• _The problem_
Please find every line of the listing below where "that" occurs and copy it.

★ ★ ★ ★ ★ ★ ★

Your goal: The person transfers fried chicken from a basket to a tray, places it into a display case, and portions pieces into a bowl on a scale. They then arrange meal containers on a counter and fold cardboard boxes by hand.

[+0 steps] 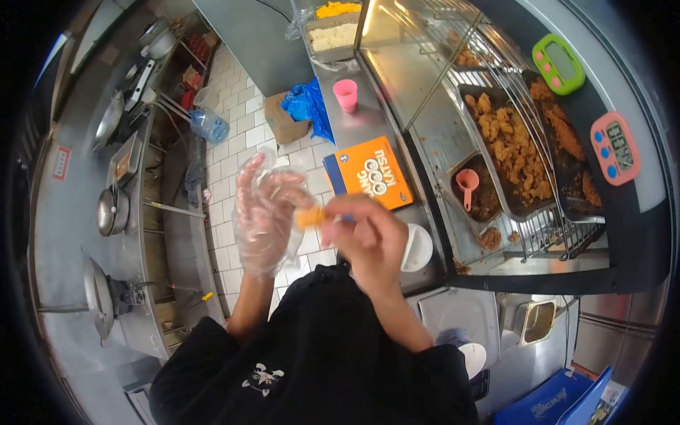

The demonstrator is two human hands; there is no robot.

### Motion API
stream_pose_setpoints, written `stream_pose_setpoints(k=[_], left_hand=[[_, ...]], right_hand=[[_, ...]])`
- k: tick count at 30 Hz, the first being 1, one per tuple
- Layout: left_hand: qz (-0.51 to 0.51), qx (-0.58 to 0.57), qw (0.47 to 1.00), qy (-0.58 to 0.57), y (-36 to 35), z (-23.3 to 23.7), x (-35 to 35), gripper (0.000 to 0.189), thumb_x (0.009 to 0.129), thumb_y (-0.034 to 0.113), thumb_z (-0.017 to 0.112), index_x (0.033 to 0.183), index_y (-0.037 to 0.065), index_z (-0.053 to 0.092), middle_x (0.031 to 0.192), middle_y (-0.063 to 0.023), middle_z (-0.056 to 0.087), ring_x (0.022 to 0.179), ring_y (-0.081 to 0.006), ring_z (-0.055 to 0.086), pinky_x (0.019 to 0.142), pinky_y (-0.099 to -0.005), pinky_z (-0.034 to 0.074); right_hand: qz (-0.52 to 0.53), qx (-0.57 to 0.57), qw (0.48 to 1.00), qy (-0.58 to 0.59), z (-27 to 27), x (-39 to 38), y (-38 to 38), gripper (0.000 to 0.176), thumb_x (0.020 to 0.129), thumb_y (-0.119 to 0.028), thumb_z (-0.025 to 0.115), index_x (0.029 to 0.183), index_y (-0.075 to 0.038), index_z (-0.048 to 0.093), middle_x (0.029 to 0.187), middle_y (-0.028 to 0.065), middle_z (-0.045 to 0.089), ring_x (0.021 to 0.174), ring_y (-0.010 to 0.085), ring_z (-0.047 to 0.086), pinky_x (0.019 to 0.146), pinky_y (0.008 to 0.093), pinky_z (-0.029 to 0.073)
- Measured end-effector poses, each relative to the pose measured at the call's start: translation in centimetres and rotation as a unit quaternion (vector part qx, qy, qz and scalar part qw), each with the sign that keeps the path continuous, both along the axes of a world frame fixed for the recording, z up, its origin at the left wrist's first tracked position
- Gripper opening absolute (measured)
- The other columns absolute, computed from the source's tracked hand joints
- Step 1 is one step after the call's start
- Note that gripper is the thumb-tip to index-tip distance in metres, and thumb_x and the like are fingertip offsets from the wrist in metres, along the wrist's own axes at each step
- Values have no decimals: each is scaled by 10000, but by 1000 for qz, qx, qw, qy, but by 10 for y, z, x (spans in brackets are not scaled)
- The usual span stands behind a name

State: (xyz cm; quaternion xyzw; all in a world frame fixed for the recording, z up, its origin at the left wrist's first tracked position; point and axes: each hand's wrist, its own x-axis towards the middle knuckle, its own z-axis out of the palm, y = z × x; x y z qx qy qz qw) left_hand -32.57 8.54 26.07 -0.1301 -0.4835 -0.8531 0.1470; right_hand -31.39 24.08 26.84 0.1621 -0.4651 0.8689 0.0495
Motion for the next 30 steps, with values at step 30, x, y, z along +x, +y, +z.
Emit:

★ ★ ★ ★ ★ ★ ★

• _Answer to this task_
- Measured end-effector poses, each relative to the pose measured at the call's start: translation in centimetres and rotation as a unit quaternion (vector part qx, qy, qz and scalar part qw), each with the sign that keeps the path continuous, both along the axes of a world frame fixed for the recording, z up, its origin at the left wrist's first tracked position
- Note that gripper is the thumb-tip to index-tip distance in metres, and thumb_x and the like are fingertip offsets from the wrist in metres, along the wrist's own axes at each step

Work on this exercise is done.